Que savait-il? Plus d'un an après le scandale Bygmalion, Nicolas Sarkozy est décrit dans l'enquête comme décisionnaire de sa stratégie de campagne présidentielle en 2012 et la question de son rôle reste posée dans cette affaire de fausses factures sur ses meetings.
Treize responsables de la société de communication, de l'UMP ou de l'équipe de campagne ont été mis en examen pour cette vaste fraude présumée. Les enquêteurs ont la conviction que les fausses factures ont servi à imputer au parti environ 18,5 millions d'euros de dépenses de meetings pour ne pas les inclure dans le compte de campagne et dissimuler une explosion du plafond légal (22,5 millions d'euros).
L'ancien président n'a pas été entendu ni mis en cause. Lui-même a affirmé n'avoir "appris le nom de Bygmalion", chargée d'organiser ses meetings via sa filiale Event and Cie, que "longtemps après la présidentielle".
Pourtant, son ancien directeur de campagne, Guillaume Lambert, lui a prêté lors de sa garde à vue début avril, un rôle de décideur dans la stratégie de campagne. "De façon générale, la planification des meetings était soumise à approbation et validée par Nicolas Sarkozy", a-t-il déclaré, selon une source proche du dossier.

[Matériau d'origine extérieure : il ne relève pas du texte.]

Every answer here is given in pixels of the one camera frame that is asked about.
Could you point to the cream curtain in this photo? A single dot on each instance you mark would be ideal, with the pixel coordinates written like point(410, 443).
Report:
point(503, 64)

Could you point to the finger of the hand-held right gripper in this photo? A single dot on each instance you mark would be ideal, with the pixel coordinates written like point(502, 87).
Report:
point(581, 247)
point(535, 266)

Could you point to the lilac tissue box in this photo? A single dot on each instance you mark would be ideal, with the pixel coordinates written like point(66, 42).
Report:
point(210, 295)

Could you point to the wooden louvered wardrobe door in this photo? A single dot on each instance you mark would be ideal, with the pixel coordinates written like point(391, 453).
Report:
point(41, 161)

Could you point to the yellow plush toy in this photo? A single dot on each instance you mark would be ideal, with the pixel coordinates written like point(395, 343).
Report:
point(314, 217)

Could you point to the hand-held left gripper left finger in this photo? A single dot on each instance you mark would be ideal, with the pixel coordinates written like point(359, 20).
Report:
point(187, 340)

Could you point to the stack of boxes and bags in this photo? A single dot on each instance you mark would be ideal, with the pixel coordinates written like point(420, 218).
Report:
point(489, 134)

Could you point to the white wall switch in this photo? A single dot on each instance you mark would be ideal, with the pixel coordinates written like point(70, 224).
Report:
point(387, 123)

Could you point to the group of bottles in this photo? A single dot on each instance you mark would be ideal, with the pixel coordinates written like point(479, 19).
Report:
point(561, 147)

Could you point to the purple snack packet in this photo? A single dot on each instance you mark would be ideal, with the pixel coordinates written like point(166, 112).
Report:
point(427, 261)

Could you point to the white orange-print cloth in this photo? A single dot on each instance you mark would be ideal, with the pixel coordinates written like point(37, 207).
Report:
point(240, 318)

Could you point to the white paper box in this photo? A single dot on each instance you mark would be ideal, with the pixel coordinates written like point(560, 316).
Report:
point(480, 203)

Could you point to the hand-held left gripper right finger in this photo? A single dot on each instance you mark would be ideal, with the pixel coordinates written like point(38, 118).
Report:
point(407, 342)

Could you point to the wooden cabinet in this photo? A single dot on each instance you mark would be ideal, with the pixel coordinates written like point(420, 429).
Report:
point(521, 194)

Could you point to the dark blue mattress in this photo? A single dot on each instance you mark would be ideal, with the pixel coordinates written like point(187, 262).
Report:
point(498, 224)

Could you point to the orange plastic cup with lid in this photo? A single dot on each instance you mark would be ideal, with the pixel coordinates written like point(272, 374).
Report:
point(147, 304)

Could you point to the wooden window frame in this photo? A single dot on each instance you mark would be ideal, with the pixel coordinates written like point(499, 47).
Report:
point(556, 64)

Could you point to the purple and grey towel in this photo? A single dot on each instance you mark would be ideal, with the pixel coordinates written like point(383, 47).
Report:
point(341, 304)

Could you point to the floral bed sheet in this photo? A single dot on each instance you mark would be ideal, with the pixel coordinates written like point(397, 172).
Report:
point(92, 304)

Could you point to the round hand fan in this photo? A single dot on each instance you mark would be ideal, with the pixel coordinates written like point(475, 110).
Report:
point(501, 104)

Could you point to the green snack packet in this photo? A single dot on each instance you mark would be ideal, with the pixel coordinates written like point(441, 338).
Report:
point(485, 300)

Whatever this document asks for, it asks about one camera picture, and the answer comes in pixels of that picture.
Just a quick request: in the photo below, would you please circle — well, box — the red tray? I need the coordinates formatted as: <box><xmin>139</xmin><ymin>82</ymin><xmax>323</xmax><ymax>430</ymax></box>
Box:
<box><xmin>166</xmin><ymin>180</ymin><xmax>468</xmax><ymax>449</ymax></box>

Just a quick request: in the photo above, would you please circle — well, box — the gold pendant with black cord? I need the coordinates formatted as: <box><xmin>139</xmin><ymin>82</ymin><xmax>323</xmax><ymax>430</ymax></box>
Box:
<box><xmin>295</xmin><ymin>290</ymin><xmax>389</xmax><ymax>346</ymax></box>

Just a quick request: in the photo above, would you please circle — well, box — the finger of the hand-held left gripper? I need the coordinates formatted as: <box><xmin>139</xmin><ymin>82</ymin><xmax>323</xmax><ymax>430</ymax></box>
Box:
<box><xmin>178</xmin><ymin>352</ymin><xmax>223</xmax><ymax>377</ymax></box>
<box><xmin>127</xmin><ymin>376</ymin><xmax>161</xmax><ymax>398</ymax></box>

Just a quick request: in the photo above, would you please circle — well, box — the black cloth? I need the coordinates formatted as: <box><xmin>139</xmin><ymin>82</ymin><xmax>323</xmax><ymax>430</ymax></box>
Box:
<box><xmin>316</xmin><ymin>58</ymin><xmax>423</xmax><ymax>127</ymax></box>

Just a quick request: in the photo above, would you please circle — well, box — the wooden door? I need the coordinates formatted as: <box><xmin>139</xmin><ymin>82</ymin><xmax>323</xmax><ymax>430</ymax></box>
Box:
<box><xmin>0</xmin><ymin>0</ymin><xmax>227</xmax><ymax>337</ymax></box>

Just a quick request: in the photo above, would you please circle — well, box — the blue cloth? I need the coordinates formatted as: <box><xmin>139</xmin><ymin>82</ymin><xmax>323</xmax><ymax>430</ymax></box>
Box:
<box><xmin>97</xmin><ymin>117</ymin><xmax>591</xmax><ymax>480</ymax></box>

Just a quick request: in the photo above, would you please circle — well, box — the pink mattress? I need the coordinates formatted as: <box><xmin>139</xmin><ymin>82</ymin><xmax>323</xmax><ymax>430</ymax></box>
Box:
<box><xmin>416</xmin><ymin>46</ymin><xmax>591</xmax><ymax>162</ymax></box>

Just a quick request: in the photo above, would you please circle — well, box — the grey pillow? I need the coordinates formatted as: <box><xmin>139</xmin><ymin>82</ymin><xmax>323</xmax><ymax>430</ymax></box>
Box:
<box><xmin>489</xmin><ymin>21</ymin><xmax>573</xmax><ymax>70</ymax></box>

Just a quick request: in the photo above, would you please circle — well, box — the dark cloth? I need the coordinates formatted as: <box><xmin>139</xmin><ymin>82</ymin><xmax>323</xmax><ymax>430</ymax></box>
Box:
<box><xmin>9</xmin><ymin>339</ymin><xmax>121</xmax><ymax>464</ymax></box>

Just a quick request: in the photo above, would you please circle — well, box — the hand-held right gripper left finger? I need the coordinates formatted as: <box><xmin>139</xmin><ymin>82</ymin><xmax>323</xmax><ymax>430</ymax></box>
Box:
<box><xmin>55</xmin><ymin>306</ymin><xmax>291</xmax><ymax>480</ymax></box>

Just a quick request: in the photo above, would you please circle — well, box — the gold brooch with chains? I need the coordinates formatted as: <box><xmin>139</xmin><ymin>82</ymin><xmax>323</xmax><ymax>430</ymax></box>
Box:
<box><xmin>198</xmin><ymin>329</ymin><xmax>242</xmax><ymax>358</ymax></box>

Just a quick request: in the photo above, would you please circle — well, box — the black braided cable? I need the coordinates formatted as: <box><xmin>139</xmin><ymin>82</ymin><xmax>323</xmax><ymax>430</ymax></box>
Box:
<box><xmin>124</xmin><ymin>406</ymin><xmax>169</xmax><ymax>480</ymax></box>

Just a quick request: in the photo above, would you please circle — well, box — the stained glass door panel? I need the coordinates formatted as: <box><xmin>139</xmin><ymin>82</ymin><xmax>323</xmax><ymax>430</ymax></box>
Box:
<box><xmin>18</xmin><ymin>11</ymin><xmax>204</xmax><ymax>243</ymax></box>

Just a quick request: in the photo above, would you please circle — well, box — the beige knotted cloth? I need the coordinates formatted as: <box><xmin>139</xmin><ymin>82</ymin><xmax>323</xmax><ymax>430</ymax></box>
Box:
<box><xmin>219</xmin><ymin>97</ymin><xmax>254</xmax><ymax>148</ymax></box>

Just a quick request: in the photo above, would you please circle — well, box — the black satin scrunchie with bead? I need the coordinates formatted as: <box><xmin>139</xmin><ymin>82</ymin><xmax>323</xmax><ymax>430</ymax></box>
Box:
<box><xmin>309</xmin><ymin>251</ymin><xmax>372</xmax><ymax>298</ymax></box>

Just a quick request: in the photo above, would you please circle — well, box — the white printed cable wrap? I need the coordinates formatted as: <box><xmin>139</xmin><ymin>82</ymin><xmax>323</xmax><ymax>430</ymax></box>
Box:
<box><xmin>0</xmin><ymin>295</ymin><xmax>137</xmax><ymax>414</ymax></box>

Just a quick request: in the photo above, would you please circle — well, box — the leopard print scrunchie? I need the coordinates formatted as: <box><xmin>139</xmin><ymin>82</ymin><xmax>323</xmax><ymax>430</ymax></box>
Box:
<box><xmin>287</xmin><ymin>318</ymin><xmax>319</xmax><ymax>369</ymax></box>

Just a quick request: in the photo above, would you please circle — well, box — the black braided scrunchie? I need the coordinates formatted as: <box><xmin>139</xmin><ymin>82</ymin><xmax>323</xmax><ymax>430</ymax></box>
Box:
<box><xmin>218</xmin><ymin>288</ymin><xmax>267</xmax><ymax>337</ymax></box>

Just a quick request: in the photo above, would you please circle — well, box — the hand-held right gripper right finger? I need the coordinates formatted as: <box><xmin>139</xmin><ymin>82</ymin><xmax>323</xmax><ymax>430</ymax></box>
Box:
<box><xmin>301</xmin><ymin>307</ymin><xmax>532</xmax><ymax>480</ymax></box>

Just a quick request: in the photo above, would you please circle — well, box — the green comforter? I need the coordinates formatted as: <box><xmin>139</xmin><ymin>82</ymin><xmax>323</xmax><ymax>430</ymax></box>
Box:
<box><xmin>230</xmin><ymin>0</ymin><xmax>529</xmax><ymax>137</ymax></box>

C'est Nicolas Sarkozy qui choisit de déclarer sa candidature le 15 février 2012, lui aussi qui choisit d'inaugurer sa campagne le lendemain à Annecy. Et le candidat "influait sur les formats de meetings", entre réunions nationales, régionales ou locales, a expliqué son ancien chef de cabinet à l'Elysée.
Après le coup d'arrêt à la campagne provoqué mi-mars par l'affaire Merah, le candidat "a souhaité relancer (sa) dynamique () par davantage d'interventions dans l'espace public", a détaillé M. Lambert.

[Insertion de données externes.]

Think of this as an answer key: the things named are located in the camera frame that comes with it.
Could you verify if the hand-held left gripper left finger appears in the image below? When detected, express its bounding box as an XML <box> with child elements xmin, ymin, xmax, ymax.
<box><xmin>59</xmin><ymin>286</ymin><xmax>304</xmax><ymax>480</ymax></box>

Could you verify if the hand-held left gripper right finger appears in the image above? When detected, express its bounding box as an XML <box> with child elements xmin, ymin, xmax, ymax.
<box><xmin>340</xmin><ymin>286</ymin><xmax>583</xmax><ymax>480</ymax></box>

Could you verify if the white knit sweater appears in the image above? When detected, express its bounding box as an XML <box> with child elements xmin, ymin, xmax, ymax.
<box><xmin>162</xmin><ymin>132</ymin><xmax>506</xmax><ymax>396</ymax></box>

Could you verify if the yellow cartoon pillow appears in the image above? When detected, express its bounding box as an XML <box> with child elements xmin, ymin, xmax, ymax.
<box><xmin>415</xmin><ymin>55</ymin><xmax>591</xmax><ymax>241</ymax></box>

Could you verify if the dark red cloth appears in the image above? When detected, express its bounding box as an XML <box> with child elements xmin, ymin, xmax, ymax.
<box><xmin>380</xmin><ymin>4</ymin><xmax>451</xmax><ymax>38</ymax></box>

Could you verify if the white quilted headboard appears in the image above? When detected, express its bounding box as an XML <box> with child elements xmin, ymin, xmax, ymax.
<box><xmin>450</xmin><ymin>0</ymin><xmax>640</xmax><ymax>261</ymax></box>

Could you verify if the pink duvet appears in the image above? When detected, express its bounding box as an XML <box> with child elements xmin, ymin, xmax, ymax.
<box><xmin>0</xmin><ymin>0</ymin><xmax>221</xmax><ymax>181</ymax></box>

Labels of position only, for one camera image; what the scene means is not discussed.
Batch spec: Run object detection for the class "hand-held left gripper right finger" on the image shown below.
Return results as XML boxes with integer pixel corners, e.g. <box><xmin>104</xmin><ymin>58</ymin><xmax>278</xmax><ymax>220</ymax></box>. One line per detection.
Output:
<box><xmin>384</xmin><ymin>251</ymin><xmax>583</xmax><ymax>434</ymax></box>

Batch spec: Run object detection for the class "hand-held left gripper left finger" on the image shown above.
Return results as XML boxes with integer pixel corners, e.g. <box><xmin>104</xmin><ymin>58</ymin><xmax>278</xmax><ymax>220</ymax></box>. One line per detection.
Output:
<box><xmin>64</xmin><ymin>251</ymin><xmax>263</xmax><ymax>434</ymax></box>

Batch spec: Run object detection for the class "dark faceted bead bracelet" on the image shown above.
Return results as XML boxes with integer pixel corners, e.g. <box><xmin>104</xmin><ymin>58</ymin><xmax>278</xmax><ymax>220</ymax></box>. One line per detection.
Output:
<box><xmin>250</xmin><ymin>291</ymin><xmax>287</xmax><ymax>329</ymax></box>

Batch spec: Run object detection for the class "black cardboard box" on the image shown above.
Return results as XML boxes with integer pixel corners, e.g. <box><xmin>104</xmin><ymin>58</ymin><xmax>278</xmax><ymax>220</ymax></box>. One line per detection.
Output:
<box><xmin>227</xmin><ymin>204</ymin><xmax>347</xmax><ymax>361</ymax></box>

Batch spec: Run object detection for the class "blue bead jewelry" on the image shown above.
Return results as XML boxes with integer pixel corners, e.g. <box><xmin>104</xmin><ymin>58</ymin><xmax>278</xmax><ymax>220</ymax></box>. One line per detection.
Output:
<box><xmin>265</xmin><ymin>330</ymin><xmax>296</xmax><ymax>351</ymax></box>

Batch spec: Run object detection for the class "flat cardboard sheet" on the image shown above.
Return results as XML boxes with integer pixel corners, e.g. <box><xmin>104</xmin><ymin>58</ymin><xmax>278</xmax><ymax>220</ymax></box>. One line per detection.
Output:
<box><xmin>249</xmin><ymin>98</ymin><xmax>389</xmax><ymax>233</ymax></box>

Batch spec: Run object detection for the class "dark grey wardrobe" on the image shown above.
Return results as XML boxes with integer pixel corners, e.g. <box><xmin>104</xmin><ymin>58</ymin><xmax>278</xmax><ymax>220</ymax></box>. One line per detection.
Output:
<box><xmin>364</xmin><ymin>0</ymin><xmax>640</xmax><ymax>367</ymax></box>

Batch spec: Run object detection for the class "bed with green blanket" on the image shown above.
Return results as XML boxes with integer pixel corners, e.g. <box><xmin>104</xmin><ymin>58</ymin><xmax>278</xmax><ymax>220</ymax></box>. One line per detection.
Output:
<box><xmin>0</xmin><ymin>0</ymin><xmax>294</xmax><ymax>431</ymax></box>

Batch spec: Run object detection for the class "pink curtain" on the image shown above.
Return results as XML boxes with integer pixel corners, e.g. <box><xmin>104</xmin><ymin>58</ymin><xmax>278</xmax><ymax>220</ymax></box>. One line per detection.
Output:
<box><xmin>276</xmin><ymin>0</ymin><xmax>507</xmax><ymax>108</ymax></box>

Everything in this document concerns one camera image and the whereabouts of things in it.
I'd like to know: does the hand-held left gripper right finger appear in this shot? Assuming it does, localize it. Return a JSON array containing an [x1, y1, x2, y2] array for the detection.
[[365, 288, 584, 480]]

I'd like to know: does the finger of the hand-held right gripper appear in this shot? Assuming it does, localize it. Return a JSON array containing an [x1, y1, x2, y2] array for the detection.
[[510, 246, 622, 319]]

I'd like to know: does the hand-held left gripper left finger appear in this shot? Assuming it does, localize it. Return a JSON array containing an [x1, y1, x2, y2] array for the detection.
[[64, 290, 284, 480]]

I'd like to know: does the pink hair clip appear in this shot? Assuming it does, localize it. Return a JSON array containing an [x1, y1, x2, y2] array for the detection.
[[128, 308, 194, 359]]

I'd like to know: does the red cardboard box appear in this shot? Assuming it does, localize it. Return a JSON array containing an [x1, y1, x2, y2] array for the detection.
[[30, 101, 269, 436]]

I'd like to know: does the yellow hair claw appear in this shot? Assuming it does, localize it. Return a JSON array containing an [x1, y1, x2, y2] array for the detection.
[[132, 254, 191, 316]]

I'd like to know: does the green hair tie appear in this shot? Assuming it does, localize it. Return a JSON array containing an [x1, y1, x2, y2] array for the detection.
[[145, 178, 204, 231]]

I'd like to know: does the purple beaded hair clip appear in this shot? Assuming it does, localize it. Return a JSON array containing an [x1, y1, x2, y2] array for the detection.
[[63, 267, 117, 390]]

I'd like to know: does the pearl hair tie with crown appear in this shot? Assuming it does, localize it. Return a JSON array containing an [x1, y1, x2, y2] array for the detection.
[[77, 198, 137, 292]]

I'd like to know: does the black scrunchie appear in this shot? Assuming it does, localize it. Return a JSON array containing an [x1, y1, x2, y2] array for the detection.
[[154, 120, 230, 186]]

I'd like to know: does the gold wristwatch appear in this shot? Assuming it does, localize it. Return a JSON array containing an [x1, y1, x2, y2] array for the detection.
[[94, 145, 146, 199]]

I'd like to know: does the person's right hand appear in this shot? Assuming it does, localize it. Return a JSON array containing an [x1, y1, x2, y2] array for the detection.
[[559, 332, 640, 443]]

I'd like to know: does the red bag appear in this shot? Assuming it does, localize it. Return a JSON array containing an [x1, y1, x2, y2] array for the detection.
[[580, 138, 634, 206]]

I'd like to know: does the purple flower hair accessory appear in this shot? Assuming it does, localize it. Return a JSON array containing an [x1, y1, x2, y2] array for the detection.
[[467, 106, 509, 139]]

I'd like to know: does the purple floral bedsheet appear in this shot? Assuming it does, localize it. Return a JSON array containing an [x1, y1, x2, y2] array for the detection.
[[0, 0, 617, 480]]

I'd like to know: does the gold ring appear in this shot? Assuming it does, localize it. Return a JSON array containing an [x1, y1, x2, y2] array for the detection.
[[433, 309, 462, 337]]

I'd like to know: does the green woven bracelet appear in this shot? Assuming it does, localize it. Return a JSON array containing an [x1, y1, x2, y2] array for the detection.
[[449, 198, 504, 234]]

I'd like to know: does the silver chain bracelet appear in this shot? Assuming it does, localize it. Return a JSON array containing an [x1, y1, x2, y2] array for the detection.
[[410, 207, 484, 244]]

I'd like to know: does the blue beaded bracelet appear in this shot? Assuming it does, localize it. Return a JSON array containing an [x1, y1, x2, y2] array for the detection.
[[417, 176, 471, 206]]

Sauf que quelques jours plus tôt, le 7 mars, l'expert-comptable avait prévenu dans une note que le total budgété dépassait déjà de plus d'un demi-million d'euros le plafond. Il prônait des renégociations et interdisait "toute dépense complémentaire".
"Informé par mes soins des contraintes budgétaires" posées par cette note, "Nicolas Sarkozy m'a demandé d'ajouter comme événements supplémentaires () que de petites réunions publiques rassemblant aux alentours de 1.000 personnes à coûts bas et maîtrisés", a raconté Guillaume Lambert.

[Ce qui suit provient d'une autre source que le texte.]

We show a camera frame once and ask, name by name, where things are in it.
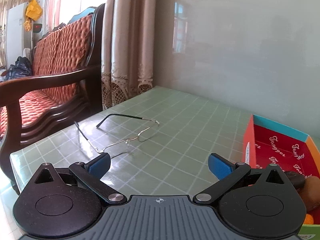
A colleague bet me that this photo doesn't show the beige lace-trimmed curtain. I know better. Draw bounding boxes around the beige lace-trimmed curtain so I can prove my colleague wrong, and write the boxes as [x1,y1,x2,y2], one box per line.
[101,0,158,111]

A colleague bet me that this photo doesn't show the yellow bag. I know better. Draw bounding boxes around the yellow bag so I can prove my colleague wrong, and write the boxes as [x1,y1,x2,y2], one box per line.
[25,0,43,21]

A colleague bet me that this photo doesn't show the wooden sofa orange cushions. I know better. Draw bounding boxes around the wooden sofa orange cushions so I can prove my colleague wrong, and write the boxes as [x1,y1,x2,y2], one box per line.
[0,3,106,195]

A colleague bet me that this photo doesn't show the dark blue bag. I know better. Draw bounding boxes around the dark blue bag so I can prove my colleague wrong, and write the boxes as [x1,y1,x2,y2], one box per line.
[4,56,33,82]

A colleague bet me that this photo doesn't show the green checkered table cover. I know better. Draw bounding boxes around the green checkered table cover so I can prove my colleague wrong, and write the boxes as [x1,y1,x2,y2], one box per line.
[0,85,255,230]

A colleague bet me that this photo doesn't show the thin metal-frame glasses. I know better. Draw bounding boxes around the thin metal-frame glasses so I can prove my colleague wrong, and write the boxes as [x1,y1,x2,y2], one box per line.
[74,114,160,159]

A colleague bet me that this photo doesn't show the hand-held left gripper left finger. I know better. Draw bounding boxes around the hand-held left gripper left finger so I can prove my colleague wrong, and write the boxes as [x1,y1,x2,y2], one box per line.
[27,152,127,204]

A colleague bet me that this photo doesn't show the white refrigerator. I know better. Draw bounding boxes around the white refrigerator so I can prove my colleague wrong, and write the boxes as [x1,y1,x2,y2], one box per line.
[6,2,33,67]

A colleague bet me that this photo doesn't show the dark smooth round fruit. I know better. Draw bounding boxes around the dark smooth round fruit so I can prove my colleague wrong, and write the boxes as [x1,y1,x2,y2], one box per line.
[285,171,306,188]

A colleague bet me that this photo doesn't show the brown kiwi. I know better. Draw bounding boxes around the brown kiwi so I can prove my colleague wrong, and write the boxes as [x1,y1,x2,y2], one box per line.
[299,176,320,212]

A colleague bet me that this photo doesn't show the colourful cardboard box red inside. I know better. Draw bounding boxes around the colourful cardboard box red inside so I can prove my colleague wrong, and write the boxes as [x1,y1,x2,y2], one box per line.
[244,114,320,240]

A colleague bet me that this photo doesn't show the window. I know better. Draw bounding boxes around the window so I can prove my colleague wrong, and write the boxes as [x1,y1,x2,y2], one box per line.
[46,0,110,33]

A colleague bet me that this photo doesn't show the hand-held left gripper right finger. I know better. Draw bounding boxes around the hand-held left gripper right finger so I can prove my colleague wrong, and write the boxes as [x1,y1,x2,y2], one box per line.
[193,152,292,204]

De 15 à 20 meetings, la campagne passera à 44. Mais "25 seront sur ce format" modeste, s'est défendu l'ancien chef de cabinet à l'Elysée.
Un courriel du 19 mars confirme cette impulsion malgré la note du 7 mars. Le directeur général de l'UMP, Eric Cesari, y évoque le "souhait du président de tenir une réunion publique chaque jour à partir de la semaine prochaine".
- Baisses vertigineuses et suspectes -
Ces éléments ne démontrent pas que l'ancien président a pu avoir connaissance de fausses factures. Mais l'enquête est aussi ouverte pour "financement illégal de campagne", délit qui vise notamment le dépassement conscient du plafond des dépenses.
Guillaume Lambert a justifié l'ajout de meetings par les renégociations avec Event and Cie, qui auraient dégagé des marges de manoeuvre financières. Une "rustine" aux yeux d'un enquêteur.
Le patron d'Event, Franck Attal, a confirmé au juge avoir révisé ses prestations à la baisse. En vain, selon lui, car des demandes supplémentaires sont intervenues. Selon plusieurs cadres de Bygmalion, fin mars, l'UMP, via Jérôme Lavrilleux, qui conteste cette version, a demandé de recourir aux fausses factures pour détourner les dépenses sur le parti.
Si des baisses de tarifs apparaissent dans des documents de suivi budgétaire saisis au cabinet de l'avocat de l'UMP, Me Philippe Blanchetier, elles sont si vertigineuses qu'elles en deviennent peu crédibles aux yeux des enquêteurs.
Pour le meeting d'Annecy, le "montant total engagé" s'élève à environ 300.000 euros au 6 mars, puis autour de 140.000 le 27 mars, et descend encore pour atteindre 100.000 euros à la case "compte définitif". La même baisse s'observe à Marseille, Lille, Montpellier et Bordeaux.
"Je reconnais que c'est un peu exagéré", a concédé en garde à vue Me Blanchetier, qui dément toute participation à la fraude.
"Je n'avais aucune raison de mettre en doute les nouveaux tarifs proposés par Event après renégociations menées par l'UMP", s'est défendu Guillaume Lambert. Selon lui, "ces tarifs nettement plus bas" étaient en ligne avec "des prix plus conformes à ceux du marché".